Origine et histoire des Fouilles du Glanum
Glanum est une cité antique fondée par les Celto-Ligures au VIe siècle av. J.-C., située près de Saint-Rémy-de-Provence. Initialement vouée au culte du dieu guérisseur Glanis, elle connut une forte influence grecque avant de s’intégrer à l’Empire romain sous Auguste. Son développement fut favorisé par une source sacrée et sa position stratégique sur la voie Domitienne, reliant l’Italie à l’Hispanie.
La ville se divise en trois grandes périodes : celto-ligure, hellénistique et romaine. À l’âge du fer, Glanum était un oppidum protégé par des falaises, avec un sanctuaire dédié à Glanis. L’influence grecque, venue de Marseille, se manifeste par des constructions comme un bouleutérion et un prytanée. La romanisation, après la défaite des Salyens en 125 av. J.-C., introduisit des infrastructures urbaines (thermes, forum, temples) et accorda la citoyenneté romaine à l’élite locale.

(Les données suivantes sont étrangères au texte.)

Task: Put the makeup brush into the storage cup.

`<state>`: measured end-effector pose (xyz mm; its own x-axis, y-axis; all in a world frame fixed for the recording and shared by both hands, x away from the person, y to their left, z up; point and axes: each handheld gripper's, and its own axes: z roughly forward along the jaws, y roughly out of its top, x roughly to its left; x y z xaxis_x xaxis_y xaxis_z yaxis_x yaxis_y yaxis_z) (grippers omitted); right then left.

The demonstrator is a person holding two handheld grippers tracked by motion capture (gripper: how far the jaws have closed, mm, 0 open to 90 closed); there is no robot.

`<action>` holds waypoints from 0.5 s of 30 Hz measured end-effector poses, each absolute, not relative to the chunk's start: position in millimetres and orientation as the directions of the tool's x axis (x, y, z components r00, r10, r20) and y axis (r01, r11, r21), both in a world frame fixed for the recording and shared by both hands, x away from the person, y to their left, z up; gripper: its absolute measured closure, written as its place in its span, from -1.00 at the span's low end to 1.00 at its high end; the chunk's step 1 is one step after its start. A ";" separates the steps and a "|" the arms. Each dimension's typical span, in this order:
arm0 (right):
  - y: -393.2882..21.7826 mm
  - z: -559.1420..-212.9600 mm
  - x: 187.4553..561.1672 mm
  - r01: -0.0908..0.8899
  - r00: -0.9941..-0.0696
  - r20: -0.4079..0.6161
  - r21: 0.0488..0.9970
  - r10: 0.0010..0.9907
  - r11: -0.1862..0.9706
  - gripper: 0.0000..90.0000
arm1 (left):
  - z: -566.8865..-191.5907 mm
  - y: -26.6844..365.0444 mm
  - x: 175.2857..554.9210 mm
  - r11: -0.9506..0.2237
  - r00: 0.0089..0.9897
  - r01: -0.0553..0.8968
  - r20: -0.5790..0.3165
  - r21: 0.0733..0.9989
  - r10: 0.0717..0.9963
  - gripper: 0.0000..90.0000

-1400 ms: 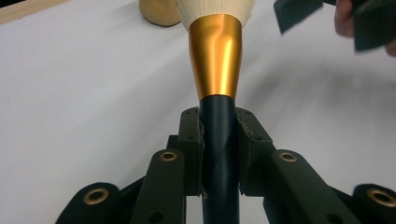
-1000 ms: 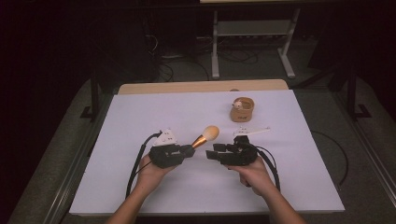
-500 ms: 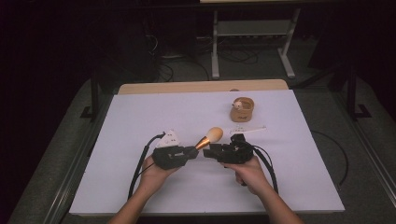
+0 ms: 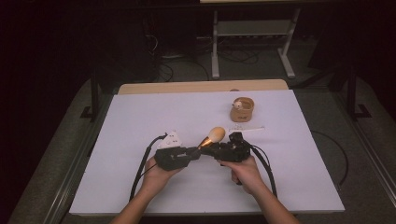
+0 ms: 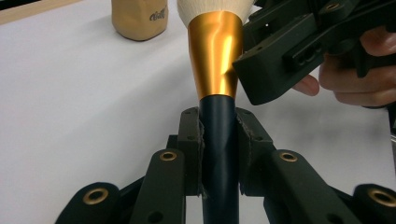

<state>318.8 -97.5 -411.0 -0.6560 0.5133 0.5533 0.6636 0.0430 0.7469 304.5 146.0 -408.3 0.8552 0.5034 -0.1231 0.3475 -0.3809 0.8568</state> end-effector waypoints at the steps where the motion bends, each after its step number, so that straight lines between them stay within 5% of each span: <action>1: -97.4 -410.8 319.2 0.664 -0.655 0.556 0.746 0.512 0.039 0.13 | -408.8 145.4 304.6 -0.380 0.856 0.348 -0.125 0.857 0.501 0.65; 15: -94.5 -407.6 319.4 0.647 -0.656 0.554 0.762 0.512 0.005 0.20 | -411.7 139.3 303.1 -0.394 0.866 0.340 -0.121 0.854 0.485 0.64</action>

Le site archéologique révèle des quartiers distincts : un secteur résidentiel au nord avec des maisons hellénistiques (comme la maison des Antes) et des thermes romains, un centre monumental abritant le forum, des temples jumeaux et une curie, et un quartier sud centré sur la source sacrée, entourée de sanctuaires comme le temple de Valetudo, dédié par Agrippa. La source, associée à des cultes guérisseurs, attirait pèlerins et vétérans romains.

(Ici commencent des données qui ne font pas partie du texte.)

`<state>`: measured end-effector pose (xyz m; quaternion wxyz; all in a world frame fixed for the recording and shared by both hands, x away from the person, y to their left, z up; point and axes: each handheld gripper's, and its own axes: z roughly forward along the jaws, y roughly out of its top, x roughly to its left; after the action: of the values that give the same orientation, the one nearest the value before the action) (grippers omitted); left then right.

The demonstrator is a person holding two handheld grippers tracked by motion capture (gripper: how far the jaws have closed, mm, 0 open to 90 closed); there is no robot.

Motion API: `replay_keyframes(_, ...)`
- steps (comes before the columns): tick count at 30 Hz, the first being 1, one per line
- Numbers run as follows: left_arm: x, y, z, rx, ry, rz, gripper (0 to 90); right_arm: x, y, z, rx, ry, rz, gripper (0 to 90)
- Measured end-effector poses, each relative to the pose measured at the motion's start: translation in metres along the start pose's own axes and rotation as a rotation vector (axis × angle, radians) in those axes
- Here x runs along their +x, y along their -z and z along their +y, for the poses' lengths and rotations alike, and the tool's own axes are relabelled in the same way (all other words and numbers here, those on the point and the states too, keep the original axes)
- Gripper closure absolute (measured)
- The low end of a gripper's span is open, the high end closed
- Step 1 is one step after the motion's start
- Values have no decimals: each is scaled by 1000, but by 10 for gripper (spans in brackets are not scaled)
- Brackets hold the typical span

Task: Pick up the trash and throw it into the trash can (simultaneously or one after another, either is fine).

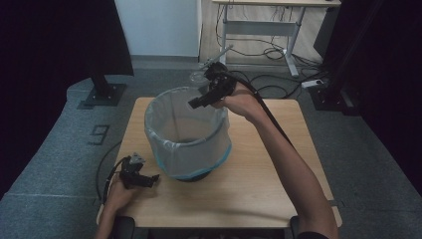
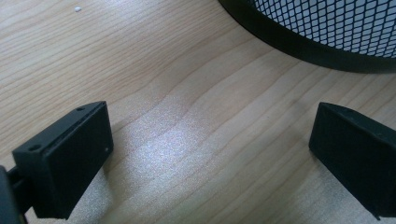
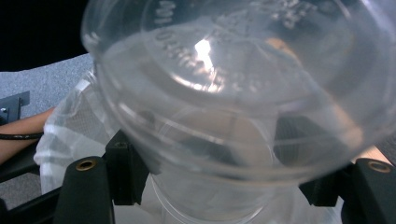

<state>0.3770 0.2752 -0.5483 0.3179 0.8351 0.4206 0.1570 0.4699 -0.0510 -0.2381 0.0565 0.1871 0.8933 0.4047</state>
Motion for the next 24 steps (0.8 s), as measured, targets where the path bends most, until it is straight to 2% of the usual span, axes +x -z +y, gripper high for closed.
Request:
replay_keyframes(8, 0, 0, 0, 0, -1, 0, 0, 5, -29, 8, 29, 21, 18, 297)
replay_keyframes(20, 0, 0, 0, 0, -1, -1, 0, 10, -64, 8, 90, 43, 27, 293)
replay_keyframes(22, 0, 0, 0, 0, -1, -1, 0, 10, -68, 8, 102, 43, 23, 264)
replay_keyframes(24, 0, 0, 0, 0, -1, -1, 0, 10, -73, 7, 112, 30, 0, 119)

Deux monuments emblématiques, les « Antiques de Saint-Rémy », marquent l’entrée du site : le cénotaphe des Julii (30–20 av. J.-C.), célébrant une famille locale romanisée, et l’arc de triomphe augustéen, symboles de la puissance romaine. Ces édifices, restés intacts, furent étudiés dès le XVIe siècle. Les fouilles modernes, initiées en 1921 par Jules Formigé et Henri Rolland, ont exhumé des strates couvrant près de 1 500 ans d’histoire, jusqu’à l’abandon de la ville après les invasions barbares du IIIe siècle.
Le musée archéologique, installé dans l’ancien hôtel de Sade (XVe–XVIe siècles), expose les artefacts découverts, dont des statues, autels votifs et éléments architecturaux des périodes celto-ligure, hellénistique et gallo-romaine. Le site, classé Monument historique et protégé comme espace naturel, bénéficie aujourd’hui d’aménagements pour sa préservation et sa valorisation touristique, incluant un bâtiment d’accueil et des belvédères.
Glanum illustre la synthèse culturelle entre traditions gauloises, apports grecs et romanisation, avec des pratiques locales comme l’exposition de têtes ennemies, des ustensiles de cuisine gaulois, et des cultes syncrétiques (Hercule, Glanicae). Son déclin au IIIe siècle, suivi du réemploi de ses pierres pour construire Saint-Rémy-de-Provence, en fait un témoignage clé de l’urbanisation antique en Provence.